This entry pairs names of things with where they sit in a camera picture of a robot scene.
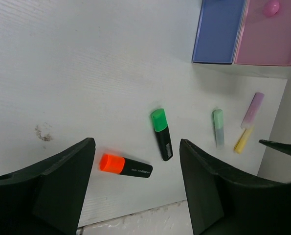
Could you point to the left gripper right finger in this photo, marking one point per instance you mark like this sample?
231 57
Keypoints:
224 200

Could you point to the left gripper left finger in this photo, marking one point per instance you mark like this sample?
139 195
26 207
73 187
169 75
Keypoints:
46 198

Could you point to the pastel yellow highlighter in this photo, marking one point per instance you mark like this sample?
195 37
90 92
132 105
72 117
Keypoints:
241 143

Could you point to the orange cap black highlighter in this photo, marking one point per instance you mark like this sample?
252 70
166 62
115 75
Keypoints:
124 166

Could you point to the pastel green highlighter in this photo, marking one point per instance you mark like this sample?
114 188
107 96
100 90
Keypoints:
218 124

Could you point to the green cap black highlighter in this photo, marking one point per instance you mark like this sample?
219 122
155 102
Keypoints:
161 130

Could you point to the pink drawer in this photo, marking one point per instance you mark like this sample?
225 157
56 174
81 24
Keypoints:
265 38

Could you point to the purple blue drawer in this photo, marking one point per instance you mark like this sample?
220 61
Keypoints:
218 30

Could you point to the white drawer box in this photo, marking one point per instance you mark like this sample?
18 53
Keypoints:
250 70

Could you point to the pastel pink highlighter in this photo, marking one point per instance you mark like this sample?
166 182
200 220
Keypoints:
252 110

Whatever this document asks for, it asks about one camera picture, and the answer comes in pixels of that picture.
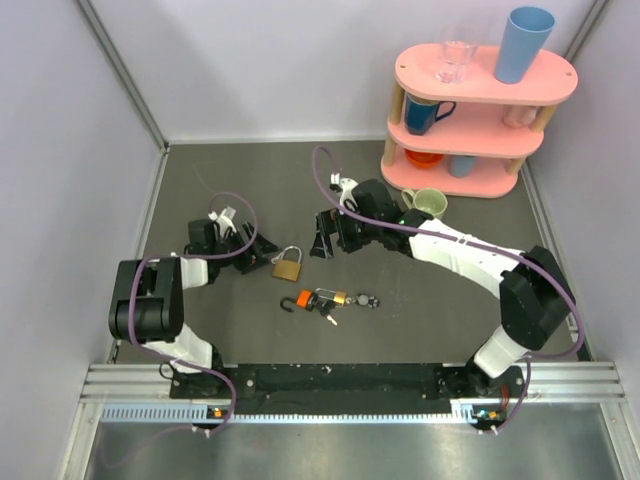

━━━━━━━━━━━━━━━━━━━━

**Problem to work on**
Reproduce each line from the listing above that includes the word "finger".

**Task answer**
Could you point to the left gripper right finger in this photo, marking one point per instance you mark like this sample?
Could you point to the left gripper left finger in this photo, marking one point per instance you mark like this sample?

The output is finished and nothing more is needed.